L’abbecedario di Verlaine di Pierino Gallo, nota di lettura di Miriam Bruni

L’abbecedario di Verlaine di Pierino Gallo, Lietocolle ed. 2012, nota di lettura di Miriam Bruni.

     

    

Questo libro poetico edito da Lietocolle ha un primo pregio che va sottolineato: una buona qualità musicale, (in certi casi davvero molto buona!): arriva gradito all’orecchio, e questa è una caratteristica che io personalmente vado cercando.
Nelle scelte formali rieccheggia Beaudelaire, il Beaudelaire dei sostantivi con lettera maiuscola ad esempio, il Beaudelaire dei termini forti e del tono a tratti struggente. Il ritmo è ben sincopato, non vi sono quasi enjambements, e l’autore sembra aderire a quell’estetica di controllo formale e Simbolismo che dominò nel Secondo Ottocento. A Rimbaud e Verlaine, poeti di quel tempo, l’autore fa espliciti riferimenti e omaggi, a dire – probabilmente- di una sua particolare predilezione per loro.
I testi sono nella maggior parte dei casi costituiti da versi molto brevi: di tre, due o una parola soltanto.
Guardiamo ad esempio questa poesia:

Onnivoro
mi verso
sull’asfalto
violaceo
del tuo grembo.  

Non so ancora
se riuscirò
a sopprimere
quel lento
desiderio
di divorarti
il cuore
alla radice.   (p.40)

Isolare le parole è generalmente una scelta stilistica che aumenta il pathos e invita ad una lenta degustazione. Un intento che qui mi sembra ben riuscito.

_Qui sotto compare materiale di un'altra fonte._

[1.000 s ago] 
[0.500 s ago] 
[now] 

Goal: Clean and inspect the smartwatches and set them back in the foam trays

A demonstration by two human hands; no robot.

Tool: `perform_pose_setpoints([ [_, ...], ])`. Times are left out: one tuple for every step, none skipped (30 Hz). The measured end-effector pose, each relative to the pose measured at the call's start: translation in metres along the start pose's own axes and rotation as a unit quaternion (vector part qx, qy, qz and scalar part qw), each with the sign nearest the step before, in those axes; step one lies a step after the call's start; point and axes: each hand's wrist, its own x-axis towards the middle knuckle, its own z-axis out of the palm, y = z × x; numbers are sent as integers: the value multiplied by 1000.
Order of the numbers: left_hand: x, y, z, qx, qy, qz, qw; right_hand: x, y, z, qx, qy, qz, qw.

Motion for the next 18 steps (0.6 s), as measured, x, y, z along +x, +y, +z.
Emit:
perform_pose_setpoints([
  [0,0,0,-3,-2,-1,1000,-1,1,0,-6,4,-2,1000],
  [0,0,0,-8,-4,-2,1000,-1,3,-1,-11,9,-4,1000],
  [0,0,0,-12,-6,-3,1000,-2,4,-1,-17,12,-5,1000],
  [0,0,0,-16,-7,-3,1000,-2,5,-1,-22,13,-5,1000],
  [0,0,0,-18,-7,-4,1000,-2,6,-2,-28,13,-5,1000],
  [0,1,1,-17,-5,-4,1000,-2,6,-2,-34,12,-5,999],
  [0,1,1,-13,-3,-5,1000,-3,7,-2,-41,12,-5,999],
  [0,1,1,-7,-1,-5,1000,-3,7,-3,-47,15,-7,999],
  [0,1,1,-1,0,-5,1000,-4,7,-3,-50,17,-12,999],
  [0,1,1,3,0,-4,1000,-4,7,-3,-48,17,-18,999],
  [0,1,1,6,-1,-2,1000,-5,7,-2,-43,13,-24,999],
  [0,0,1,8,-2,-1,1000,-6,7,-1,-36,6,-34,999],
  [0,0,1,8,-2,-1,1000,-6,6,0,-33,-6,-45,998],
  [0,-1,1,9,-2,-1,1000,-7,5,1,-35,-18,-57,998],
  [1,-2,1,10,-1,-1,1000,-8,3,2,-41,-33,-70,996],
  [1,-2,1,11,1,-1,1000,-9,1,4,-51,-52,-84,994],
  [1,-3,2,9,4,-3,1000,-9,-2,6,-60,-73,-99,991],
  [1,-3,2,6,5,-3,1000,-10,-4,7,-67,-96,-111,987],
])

Ma vediamone un secondo esempio, tratto dal testo di pagina 21.

Nella nostra risacca,
sono schiuma
e deserto.
Sono sabbia
ed incerto
sciorinare
d’attesa.   

Anche qui l’autore mescola parole molto comuni (SCHIUMA, SABBIA, DESERTO) a parole di registro un pò più sostenuto (RISACCA, SCIORINARE, ATTESA). Molto bella la rima DESERTO-INCERTO, dà all’intero testo una sorta di spina dorsale.
Le poesie delle prime pagine prendono vita a partire da un invito ad ascoltare, a guardare: troviamo infatti un verbo all’imperativo di seconda persona, e questo dà un impianto dialogico all’opera e funge anche da efficacie espediente retorico per coinvolgere il lettore.
Riguardo ai finali è palese – mi sembra – il desiderio di ricalcare, come già acennato sopra, le orme dei simbolisti francesi, nell’idea che la poesia debba non tanto descrivere ma suggerire, con risultati spesso volutamente ambigui e polisemici, oppure enigmatici e suggestivi come in questa chiusa:

morire
ormai
non mi appartiene (p.20)

L’uso delle figure retoriche è ben pesato. Quelle che ritornano più significativamente sono l’inversione e l’anafora. Di quest’ultima ecco un esempio a mio avviso interessante:

Questa è la mia casa,
quando la notte insonne
invade il petto
e rimesta pensieri
beffardi. 

Questa è la mia casa,
dimessa
insolente
maliarda
iraconda.
Questa è la mia casa,
dove posso specchiarmi
specchiarti
e parlarti d’amore
al mutare del giorno
Quando,
un pezzo per volta,
ricombini  

solerte
il mio cuore.   (p.46)

E ora concludo questa breve nota con una poesia che ben fluisce e ben risuona, e mi pare possa compendiare in sé tutti i tratti sino a qui evidenziati.

Qui forse potrei anche
arrivare
a parlare
del tempo,
se con ali curiose
mi spingessi
al di là della roccia.  

Mi tieni tra i sassi
tu intanto
e ritieni
che parlare
di versi o di gigli
possa essere uguale.
Io ti amo
o mio Arthur
dalle mani di zinco
e dal cuore di latte.
Sono sempre riuscite
a trovarsi,
distratte,
le mie mani
tra gli olmi.   (p.47)

Che possiamo anche noi mantenere curiose le nostre ali!